**EXERCISE:**
Filter the entries, keeping every line with the string "camera".

**RECORDS TO PROCESS:**
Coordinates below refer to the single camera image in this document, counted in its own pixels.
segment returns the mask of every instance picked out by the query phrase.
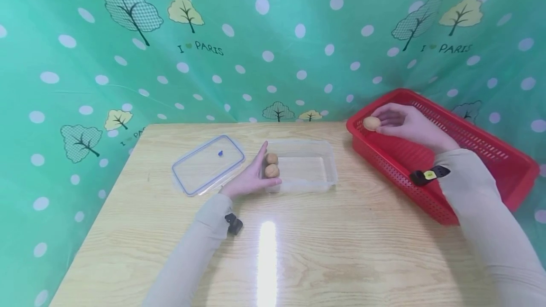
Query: wood grain
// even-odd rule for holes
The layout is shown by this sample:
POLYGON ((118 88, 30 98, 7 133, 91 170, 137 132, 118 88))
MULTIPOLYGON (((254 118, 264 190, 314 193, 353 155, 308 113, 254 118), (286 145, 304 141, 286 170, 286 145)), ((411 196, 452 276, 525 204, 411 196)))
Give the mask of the wood grain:
POLYGON ((325 139, 339 181, 238 200, 245 227, 213 257, 194 306, 494 306, 460 229, 436 224, 353 152, 344 123, 273 123, 147 127, 52 307, 140 306, 210 195, 184 196, 170 167, 222 133, 247 162, 267 138, 325 139))

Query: sleeve
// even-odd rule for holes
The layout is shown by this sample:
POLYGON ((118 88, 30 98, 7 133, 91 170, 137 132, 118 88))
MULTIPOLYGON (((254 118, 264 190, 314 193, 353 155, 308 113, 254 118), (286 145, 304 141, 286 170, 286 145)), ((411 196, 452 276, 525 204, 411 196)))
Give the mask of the sleeve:
POLYGON ((214 195, 195 215, 154 284, 143 307, 189 307, 199 281, 220 243, 227 237, 233 202, 224 195, 214 195))
POLYGON ((457 149, 436 156, 435 165, 451 170, 438 179, 440 187, 493 280, 499 306, 546 306, 546 272, 485 164, 474 152, 457 149))

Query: polka dot fabric
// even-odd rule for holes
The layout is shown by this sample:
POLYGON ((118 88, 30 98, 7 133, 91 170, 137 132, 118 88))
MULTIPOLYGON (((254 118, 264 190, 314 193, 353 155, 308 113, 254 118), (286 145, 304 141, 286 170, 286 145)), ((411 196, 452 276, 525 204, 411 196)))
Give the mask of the polka dot fabric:
POLYGON ((0 305, 49 305, 148 124, 342 121, 398 87, 541 165, 515 216, 546 263, 542 1, 2 0, 0 305))

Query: clear plastic lid
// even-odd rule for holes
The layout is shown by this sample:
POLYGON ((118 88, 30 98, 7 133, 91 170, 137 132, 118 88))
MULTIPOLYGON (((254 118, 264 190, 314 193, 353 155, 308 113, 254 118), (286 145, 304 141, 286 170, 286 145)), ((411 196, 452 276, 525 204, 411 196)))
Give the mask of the clear plastic lid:
POLYGON ((220 135, 177 160, 173 174, 177 184, 191 197, 222 185, 244 160, 240 146, 227 135, 220 135))

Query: red basket
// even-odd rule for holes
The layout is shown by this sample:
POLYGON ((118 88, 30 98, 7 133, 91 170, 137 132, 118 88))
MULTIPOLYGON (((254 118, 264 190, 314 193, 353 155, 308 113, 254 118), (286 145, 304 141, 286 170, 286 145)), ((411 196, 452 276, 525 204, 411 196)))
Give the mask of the red basket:
POLYGON ((416 186, 410 180, 411 172, 433 166, 434 153, 416 143, 370 132, 363 127, 364 117, 389 102, 416 107, 461 147, 477 153, 495 178, 504 204, 510 211, 520 206, 538 176, 539 168, 534 160, 423 96, 407 89, 396 89, 352 116, 347 121, 347 129, 353 135, 355 151, 438 223, 459 224, 438 182, 416 186))

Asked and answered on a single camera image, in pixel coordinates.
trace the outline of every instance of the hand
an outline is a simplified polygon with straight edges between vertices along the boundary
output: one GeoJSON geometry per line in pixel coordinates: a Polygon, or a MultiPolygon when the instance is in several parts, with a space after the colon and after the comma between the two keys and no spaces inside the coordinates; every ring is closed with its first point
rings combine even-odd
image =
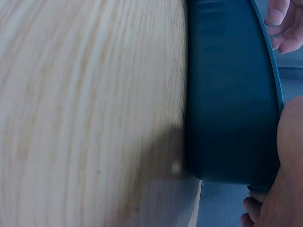
{"type": "Polygon", "coordinates": [[[242,227],[303,226],[303,97],[285,104],[277,130],[280,169],[268,194],[250,192],[242,227]]]}
{"type": "Polygon", "coordinates": [[[273,49],[280,53],[298,50],[303,45],[303,0],[269,0],[264,21],[273,49]]]}

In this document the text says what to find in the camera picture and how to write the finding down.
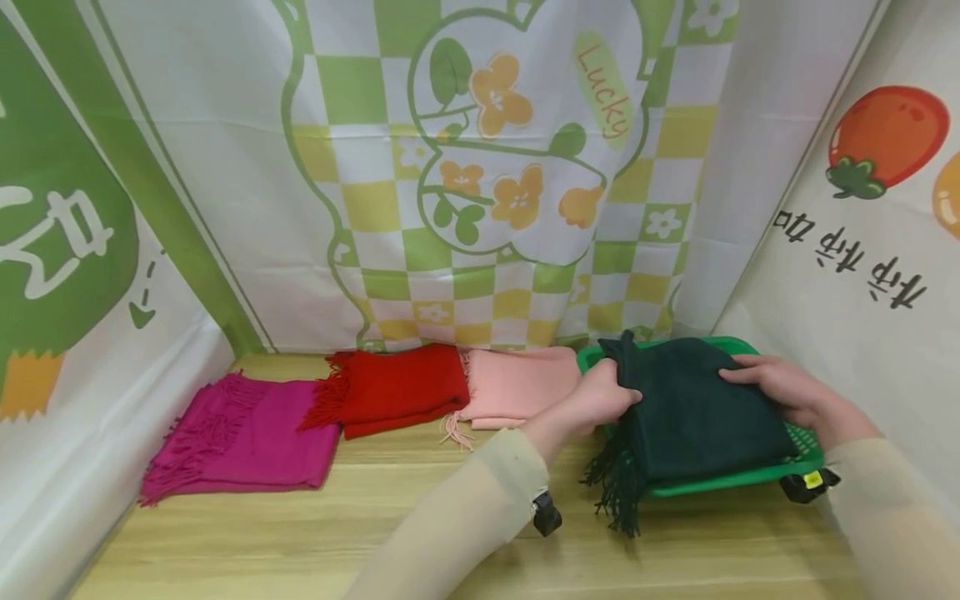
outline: backdrop
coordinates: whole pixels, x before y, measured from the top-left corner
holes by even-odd
[[[709,329],[882,4],[0,0],[0,596],[231,349]]]
[[[855,400],[960,524],[958,25],[891,4],[717,331]]]
[[[22,5],[59,71],[92,35],[244,349],[670,330],[735,0]]]

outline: red scarf
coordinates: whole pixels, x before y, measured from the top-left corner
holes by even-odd
[[[332,373],[317,387],[301,431],[340,422],[350,440],[436,420],[469,402],[454,346],[430,344],[399,354],[337,352],[326,361]]]

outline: wooden table
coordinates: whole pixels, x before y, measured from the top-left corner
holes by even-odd
[[[251,356],[237,367],[262,379],[325,374],[323,361],[308,356]],[[441,437],[429,423],[341,442],[315,492],[182,496],[131,510],[73,598],[339,599],[417,499],[464,460],[452,444],[438,445]],[[545,540],[528,527],[451,597],[863,597],[843,542],[815,509],[790,504],[776,485],[651,500],[640,539],[614,534],[594,514],[598,492],[577,483],[599,445],[572,445],[552,469],[563,528]]]

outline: sleeve
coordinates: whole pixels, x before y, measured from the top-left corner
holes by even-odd
[[[828,492],[870,598],[960,598],[960,541],[886,440],[834,448],[841,482]]]
[[[533,518],[546,464],[504,429],[420,500],[364,565],[345,600],[441,600]]]

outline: human hand
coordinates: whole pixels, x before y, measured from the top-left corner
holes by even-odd
[[[640,392],[616,384],[616,362],[605,358],[566,398],[528,419],[520,430],[549,466],[571,439],[614,422],[641,398]]]
[[[578,424],[578,430],[589,431],[616,421],[642,398],[637,390],[621,388],[616,383],[616,361],[604,358],[584,374],[563,405]]]
[[[725,381],[758,386],[780,405],[786,420],[812,429],[824,450],[880,437],[863,411],[793,363],[756,354],[738,354],[733,360],[743,369],[721,369]]]

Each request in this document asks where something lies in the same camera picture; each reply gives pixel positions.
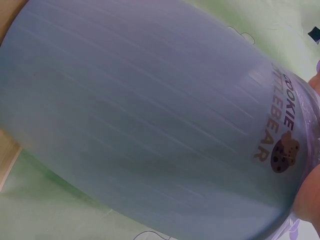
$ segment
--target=finger
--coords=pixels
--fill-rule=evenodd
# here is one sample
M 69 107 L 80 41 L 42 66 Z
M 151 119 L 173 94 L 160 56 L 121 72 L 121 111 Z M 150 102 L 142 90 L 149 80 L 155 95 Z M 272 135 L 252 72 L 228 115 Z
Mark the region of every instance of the finger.
M 318 61 L 316 65 L 316 72 L 317 74 L 313 78 L 311 78 L 311 80 L 309 81 L 309 85 L 313 89 L 316 87 L 316 85 L 320 84 L 320 61 Z
M 298 218 L 311 222 L 320 233 L 320 165 L 303 181 L 293 204 Z

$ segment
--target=wooden surface
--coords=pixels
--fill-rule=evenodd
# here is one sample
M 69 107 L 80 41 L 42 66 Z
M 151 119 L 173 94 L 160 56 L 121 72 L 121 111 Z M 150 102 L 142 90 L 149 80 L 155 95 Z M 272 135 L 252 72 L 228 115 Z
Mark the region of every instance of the wooden surface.
M 20 151 L 20 145 L 3 130 L 0 130 L 0 191 Z
M 27 1 L 0 0 L 0 46 L 11 23 Z M 20 151 L 20 145 L 0 129 L 0 191 Z
M 5 35 L 28 0 L 0 0 L 0 46 Z

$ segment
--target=bear cartoon
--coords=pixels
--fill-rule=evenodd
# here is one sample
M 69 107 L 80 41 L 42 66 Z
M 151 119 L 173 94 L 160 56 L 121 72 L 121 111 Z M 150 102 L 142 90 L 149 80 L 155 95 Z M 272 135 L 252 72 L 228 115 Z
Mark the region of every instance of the bear cartoon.
M 281 139 L 274 145 L 270 164 L 275 173 L 283 173 L 296 162 L 296 157 L 300 149 L 300 144 L 293 139 L 291 132 L 287 131 Z

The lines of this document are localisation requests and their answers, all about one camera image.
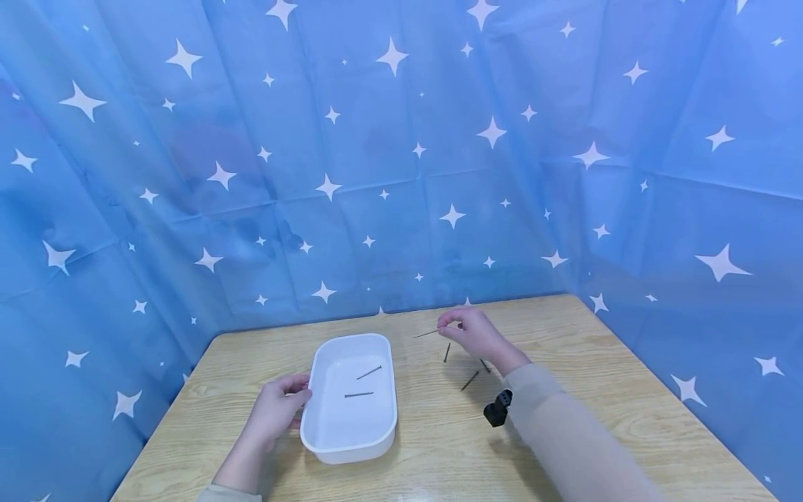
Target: wood grain
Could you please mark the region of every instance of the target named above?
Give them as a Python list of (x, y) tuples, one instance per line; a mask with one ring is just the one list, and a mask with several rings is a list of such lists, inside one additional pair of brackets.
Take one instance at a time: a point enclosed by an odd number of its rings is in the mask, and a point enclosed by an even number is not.
[[(572, 296), (481, 308), (611, 430), (668, 500), (775, 500), (585, 306)], [(286, 437), (266, 462), (270, 500), (558, 501), (529, 450), (482, 414), (499, 375), (437, 333), (443, 310), (339, 320), (218, 337), (126, 476), (115, 502), (190, 502), (237, 438), (261, 385), (309, 371), (325, 340), (381, 333), (393, 347), (399, 421), (373, 462), (328, 466)], [(463, 391), (475, 371), (477, 378)]]

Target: black object
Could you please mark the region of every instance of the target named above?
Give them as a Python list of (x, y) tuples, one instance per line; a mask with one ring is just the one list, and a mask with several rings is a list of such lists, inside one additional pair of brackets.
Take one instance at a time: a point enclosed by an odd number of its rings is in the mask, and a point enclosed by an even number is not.
[(485, 406), (483, 415), (485, 419), (491, 424), (491, 427), (498, 427), (504, 425), (507, 418), (507, 407), (513, 402), (513, 393), (510, 389), (505, 389), (496, 396), (496, 401)]

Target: beige sleeve
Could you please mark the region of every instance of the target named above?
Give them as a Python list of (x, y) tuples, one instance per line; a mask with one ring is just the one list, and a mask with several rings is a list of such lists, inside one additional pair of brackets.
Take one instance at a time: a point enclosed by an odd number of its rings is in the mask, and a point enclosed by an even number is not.
[(513, 370), (508, 417), (565, 502), (653, 502), (658, 490), (630, 453), (543, 366)]
[(262, 496), (211, 484), (198, 496), (198, 502), (262, 502)]

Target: blue curtain
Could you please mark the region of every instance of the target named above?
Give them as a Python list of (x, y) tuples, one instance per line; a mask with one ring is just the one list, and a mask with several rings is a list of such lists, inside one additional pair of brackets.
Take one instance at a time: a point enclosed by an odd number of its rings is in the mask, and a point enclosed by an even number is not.
[(0, 2), (0, 499), (107, 500), (218, 333), (568, 291), (800, 500), (801, 25)]

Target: nail
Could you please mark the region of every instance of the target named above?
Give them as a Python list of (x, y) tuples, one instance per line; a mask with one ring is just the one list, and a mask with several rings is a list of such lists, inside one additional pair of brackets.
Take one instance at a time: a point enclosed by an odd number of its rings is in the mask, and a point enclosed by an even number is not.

**RESPONSE BOX:**
Coordinates below refer to the single camera image in this document, counted in its own pixels.
Asked and answered on a single camera image, in pixel coordinates.
In this document the text says what to find in the camera picture and how to write the finding down.
Each request in this document asks where something lies in the same camera picture; each reply gives pixel positions.
The lines of this document are localisation requests and their answers, all about one camera image.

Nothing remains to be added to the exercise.